The problem
Copy each line from the data that has the word "metal" in it.

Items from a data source
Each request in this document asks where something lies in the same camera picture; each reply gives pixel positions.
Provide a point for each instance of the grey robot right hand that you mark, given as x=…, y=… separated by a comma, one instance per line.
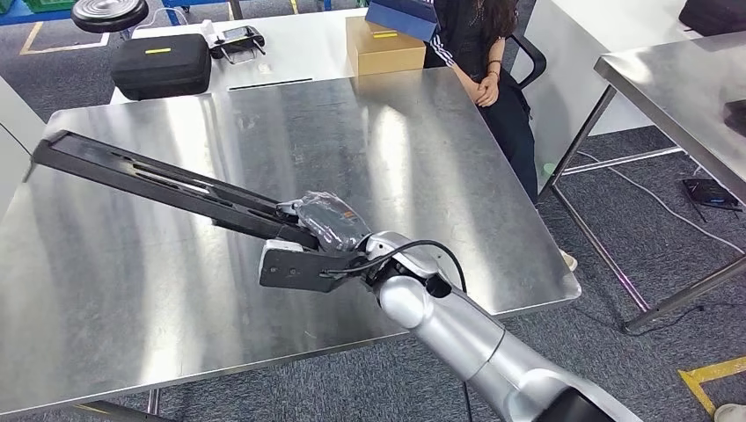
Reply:
x=332, y=221

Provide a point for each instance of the person's right hand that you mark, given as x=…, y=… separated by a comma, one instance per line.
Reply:
x=485, y=98

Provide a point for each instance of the person's left hand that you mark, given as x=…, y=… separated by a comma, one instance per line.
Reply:
x=493, y=81

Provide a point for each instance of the long black plastic part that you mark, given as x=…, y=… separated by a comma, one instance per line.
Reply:
x=146, y=175

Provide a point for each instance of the person's left forearm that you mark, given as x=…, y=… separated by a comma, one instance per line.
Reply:
x=496, y=58

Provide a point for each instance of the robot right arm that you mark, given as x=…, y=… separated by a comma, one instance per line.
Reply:
x=454, y=332

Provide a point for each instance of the person's right forearm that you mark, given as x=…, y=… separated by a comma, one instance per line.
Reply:
x=466, y=76

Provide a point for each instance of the steel top workbench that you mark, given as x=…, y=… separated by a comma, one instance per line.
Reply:
x=175, y=279
x=670, y=87

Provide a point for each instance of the person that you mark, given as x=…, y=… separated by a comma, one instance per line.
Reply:
x=507, y=134

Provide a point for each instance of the black office chair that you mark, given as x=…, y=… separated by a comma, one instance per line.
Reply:
x=530, y=55

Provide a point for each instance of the brown cardboard box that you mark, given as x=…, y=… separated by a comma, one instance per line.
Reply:
x=384, y=55

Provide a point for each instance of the blue flat box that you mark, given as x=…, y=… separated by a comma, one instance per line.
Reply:
x=402, y=14

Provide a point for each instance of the white table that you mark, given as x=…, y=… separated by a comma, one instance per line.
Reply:
x=291, y=52

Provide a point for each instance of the black handheld controller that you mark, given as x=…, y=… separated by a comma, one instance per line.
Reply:
x=239, y=41

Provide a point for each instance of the small white adapter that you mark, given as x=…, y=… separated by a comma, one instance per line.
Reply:
x=208, y=32

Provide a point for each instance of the black zip carry case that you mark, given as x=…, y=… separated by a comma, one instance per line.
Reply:
x=160, y=70

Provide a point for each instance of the black bag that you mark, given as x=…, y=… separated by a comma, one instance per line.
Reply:
x=714, y=16

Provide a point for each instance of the black flat floor device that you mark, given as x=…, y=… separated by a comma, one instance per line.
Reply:
x=708, y=193

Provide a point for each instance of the black round stool seat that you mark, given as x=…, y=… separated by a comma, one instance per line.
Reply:
x=111, y=13

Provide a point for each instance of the white desk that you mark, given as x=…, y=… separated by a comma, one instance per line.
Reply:
x=14, y=145

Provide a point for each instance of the green crate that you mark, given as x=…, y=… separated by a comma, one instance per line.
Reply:
x=49, y=4

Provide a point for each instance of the white shoe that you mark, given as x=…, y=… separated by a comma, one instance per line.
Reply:
x=731, y=413

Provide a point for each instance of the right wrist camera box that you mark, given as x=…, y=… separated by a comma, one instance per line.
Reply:
x=291, y=271

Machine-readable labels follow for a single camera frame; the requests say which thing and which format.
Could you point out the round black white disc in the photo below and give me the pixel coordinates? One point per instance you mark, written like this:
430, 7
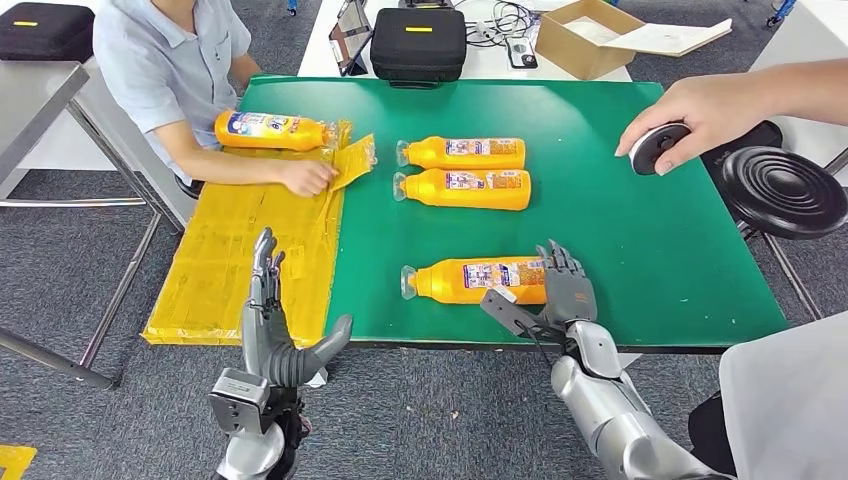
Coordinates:
652, 152

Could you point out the person's forearm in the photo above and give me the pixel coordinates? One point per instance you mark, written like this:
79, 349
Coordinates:
808, 89

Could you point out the person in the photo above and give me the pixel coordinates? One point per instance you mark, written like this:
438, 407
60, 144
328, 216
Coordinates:
788, 397
166, 73

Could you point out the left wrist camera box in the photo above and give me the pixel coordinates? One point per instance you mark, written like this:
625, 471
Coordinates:
238, 401

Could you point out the orange detergent bottle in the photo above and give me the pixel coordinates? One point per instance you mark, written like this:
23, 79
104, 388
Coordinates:
272, 131
450, 281
464, 159
464, 192

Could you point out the black bag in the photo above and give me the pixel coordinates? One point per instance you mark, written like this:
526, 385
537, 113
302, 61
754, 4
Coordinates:
735, 149

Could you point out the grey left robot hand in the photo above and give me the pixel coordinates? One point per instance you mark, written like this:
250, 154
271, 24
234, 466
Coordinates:
268, 344

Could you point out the person's right hand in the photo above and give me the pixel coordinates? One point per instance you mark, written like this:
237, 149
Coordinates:
308, 179

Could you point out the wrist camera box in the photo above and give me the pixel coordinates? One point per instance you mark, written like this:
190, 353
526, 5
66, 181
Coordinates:
513, 311
238, 401

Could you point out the white table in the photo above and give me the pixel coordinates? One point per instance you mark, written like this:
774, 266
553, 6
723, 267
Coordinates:
828, 33
488, 65

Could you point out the black round stool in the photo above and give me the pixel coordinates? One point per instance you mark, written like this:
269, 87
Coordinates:
782, 192

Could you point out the blue metal frame piece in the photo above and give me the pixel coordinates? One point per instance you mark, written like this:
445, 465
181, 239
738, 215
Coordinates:
291, 6
782, 10

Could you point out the white table leg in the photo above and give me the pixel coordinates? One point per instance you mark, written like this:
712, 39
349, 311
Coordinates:
319, 379
629, 358

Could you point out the white sheet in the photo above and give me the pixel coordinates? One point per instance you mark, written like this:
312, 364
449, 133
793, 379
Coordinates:
591, 30

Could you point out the black case yellow label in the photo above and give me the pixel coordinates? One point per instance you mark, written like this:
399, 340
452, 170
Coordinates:
418, 50
46, 33

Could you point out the person's hand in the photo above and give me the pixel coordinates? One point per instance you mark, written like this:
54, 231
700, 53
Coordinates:
715, 106

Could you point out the person's right forearm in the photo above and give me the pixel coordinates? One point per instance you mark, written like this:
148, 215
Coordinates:
225, 166

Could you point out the yellow taped cardboard board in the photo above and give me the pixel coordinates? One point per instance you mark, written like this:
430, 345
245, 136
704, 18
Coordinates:
218, 265

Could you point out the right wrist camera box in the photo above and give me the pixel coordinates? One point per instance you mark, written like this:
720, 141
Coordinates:
513, 311

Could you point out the open cardboard box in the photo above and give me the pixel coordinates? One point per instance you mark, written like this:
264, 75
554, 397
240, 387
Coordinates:
571, 56

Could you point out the steel table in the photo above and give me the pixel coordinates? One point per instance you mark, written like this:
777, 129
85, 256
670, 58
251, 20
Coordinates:
40, 93

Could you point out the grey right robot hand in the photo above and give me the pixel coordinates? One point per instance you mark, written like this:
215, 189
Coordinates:
571, 298

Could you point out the black tablet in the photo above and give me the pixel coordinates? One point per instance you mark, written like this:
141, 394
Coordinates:
349, 40

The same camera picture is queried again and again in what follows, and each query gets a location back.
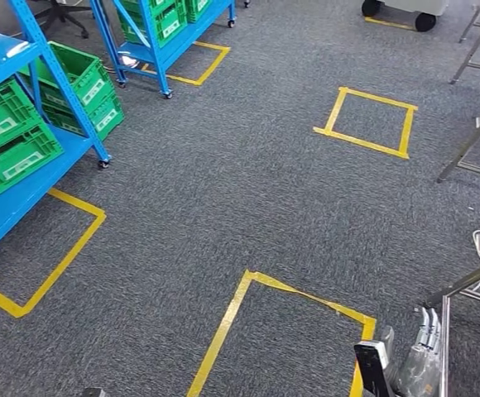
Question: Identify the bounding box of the green plastic crate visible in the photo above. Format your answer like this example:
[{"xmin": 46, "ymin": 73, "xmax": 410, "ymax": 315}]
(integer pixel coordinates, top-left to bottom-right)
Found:
[
  {"xmin": 41, "ymin": 90, "xmax": 126, "ymax": 142},
  {"xmin": 117, "ymin": 7, "xmax": 188, "ymax": 49},
  {"xmin": 184, "ymin": 0, "xmax": 215, "ymax": 25},
  {"xmin": 0, "ymin": 121, "xmax": 65, "ymax": 199},
  {"xmin": 18, "ymin": 41, "xmax": 116, "ymax": 113},
  {"xmin": 120, "ymin": 0, "xmax": 183, "ymax": 17},
  {"xmin": 0, "ymin": 79, "xmax": 45, "ymax": 163}
]

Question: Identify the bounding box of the steel workbench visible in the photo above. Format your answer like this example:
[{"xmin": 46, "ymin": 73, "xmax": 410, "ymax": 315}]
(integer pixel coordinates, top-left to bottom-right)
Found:
[{"xmin": 424, "ymin": 252, "xmax": 480, "ymax": 397}]

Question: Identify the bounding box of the white wheeled cart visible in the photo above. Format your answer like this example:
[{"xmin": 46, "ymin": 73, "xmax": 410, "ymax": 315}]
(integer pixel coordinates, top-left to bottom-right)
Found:
[{"xmin": 360, "ymin": 0, "xmax": 450, "ymax": 33}]

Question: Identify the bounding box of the black office chair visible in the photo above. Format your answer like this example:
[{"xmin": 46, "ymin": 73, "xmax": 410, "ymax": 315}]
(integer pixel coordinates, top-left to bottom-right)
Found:
[{"xmin": 31, "ymin": 0, "xmax": 92, "ymax": 41}]

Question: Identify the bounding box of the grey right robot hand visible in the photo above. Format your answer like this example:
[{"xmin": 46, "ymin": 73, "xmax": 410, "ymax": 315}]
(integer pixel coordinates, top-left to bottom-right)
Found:
[{"xmin": 378, "ymin": 306, "xmax": 444, "ymax": 397}]

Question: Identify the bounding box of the steel frame table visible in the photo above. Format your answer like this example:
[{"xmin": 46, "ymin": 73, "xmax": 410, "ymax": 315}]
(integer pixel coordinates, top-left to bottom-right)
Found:
[
  {"xmin": 436, "ymin": 95, "xmax": 480, "ymax": 184},
  {"xmin": 449, "ymin": 0, "xmax": 480, "ymax": 86}
]

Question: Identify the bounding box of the blue metal shelf rack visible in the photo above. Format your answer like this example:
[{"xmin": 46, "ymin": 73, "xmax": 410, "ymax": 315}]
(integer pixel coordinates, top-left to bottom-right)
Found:
[
  {"xmin": 0, "ymin": 0, "xmax": 113, "ymax": 267},
  {"xmin": 89, "ymin": 0, "xmax": 237, "ymax": 101}
]

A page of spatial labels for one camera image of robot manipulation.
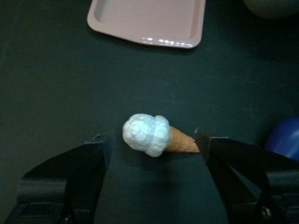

Answer to this task
Could you point out the blue metal frame piece in the photo above and give me the pixel coordinates? One point per instance you mark, written like this:
Question: Identify the bounding box of the blue metal shelf rack visible in the photo above. Format your answer like this example:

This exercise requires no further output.